• _WHAT NEEDS TO BE DONE_
What number of lines in the entries below include the string "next"? Respond with that number alone.
*** Opening INFORMATION PROVIDED ***
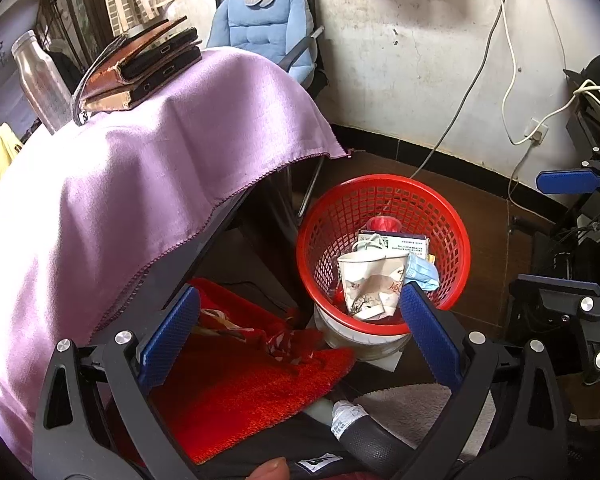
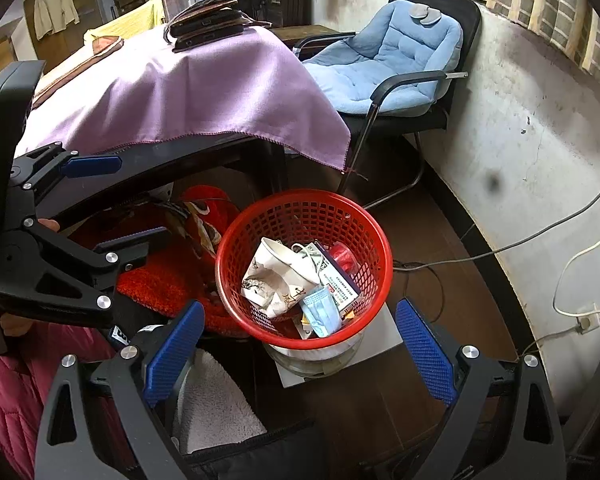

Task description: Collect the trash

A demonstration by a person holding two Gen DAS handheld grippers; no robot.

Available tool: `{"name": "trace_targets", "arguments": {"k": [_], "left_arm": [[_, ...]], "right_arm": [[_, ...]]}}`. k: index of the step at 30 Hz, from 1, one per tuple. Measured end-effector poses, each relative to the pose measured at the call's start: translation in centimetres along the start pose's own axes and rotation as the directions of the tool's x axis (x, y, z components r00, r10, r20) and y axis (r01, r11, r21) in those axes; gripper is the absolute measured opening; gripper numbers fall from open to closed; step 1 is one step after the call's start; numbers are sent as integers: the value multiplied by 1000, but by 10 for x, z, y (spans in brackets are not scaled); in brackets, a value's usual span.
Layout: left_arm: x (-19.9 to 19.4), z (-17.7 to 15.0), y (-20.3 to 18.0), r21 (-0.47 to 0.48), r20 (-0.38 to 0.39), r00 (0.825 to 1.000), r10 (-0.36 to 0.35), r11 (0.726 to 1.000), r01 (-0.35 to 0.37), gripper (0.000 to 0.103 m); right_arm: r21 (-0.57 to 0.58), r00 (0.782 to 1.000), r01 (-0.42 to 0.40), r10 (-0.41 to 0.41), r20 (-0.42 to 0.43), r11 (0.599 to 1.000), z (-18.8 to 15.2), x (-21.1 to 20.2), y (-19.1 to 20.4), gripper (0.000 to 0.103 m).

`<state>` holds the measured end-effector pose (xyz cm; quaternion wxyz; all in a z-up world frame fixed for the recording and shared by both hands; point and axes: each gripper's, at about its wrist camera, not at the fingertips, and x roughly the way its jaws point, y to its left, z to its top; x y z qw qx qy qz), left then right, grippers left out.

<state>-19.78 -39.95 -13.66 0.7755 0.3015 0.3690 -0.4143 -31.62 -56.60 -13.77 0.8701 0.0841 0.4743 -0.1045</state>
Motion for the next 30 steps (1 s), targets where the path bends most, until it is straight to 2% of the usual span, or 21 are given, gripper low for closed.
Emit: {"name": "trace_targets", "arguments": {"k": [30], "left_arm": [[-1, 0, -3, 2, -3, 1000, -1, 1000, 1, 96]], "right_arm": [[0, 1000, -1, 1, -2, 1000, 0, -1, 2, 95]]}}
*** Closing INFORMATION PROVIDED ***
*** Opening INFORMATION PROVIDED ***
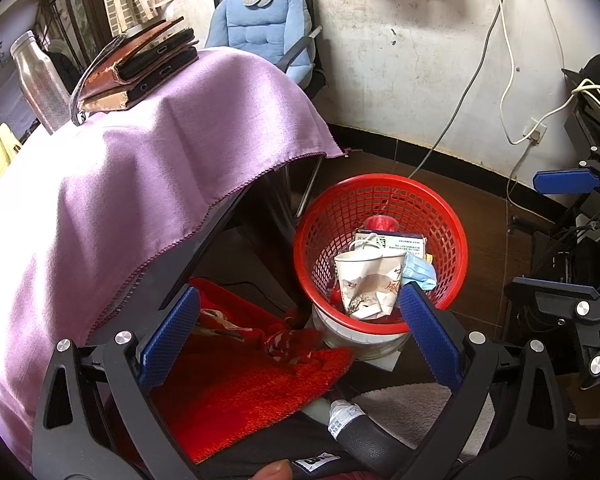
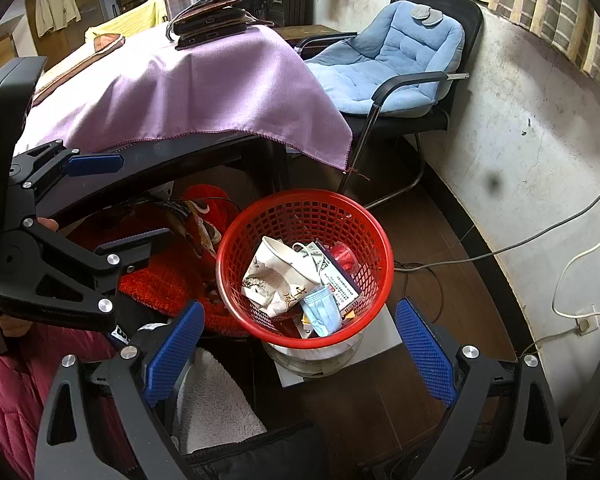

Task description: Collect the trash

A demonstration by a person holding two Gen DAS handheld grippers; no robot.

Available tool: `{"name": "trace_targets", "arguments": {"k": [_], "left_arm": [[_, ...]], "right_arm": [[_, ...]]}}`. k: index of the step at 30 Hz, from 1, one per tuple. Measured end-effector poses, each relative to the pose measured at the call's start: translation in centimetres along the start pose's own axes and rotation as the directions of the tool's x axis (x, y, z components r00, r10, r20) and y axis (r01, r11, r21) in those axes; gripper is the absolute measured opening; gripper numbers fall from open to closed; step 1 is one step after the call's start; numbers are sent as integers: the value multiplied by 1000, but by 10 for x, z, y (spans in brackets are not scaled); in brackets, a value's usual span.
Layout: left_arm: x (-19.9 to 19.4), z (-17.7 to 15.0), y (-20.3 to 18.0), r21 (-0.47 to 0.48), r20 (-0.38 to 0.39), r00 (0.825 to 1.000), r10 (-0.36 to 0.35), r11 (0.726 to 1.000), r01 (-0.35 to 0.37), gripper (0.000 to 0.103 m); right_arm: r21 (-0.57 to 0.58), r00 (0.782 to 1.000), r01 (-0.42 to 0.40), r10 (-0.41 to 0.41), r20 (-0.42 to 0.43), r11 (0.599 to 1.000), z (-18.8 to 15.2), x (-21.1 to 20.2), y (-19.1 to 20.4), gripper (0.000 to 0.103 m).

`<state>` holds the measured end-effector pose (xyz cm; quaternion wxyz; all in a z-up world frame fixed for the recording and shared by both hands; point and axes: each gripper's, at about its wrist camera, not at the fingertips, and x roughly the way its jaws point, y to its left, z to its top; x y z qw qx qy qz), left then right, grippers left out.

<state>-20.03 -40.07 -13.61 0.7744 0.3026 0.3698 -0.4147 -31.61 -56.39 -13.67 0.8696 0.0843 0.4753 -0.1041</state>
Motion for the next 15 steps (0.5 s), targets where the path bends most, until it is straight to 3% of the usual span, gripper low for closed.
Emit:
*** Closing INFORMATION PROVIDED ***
• _THE COMPLETED TASK_
2